WHAT IS BEING ASKED =>
Scan the material below for lines with the word "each". Reply with the count and no other words.
====== GIVEN DATA ======
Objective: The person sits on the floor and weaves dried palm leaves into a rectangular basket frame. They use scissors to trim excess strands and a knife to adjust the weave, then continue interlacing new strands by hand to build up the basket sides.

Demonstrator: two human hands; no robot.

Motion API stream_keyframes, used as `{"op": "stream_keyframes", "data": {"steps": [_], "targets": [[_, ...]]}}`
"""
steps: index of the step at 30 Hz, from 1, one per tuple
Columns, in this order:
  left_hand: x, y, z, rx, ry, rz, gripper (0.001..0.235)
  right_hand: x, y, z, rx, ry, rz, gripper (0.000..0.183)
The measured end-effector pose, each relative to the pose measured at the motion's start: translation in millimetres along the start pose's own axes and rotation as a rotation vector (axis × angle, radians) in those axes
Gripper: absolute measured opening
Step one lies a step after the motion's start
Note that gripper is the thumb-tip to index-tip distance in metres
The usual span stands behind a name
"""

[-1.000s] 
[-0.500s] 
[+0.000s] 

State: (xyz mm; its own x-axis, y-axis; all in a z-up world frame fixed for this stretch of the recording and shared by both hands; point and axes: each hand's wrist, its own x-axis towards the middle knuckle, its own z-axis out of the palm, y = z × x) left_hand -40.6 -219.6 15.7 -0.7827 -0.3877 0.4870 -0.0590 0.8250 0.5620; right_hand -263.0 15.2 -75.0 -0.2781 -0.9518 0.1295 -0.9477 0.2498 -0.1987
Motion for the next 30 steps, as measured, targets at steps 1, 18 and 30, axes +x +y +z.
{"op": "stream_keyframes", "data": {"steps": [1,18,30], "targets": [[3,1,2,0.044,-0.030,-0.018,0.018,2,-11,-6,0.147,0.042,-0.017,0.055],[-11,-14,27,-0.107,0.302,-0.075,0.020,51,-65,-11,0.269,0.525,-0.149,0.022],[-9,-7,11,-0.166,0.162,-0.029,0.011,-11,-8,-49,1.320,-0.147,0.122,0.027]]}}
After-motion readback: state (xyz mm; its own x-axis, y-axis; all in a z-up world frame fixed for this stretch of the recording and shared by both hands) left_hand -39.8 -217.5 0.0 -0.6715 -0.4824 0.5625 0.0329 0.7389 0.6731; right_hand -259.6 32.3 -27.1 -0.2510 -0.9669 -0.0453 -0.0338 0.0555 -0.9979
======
TASK RESULT =>
2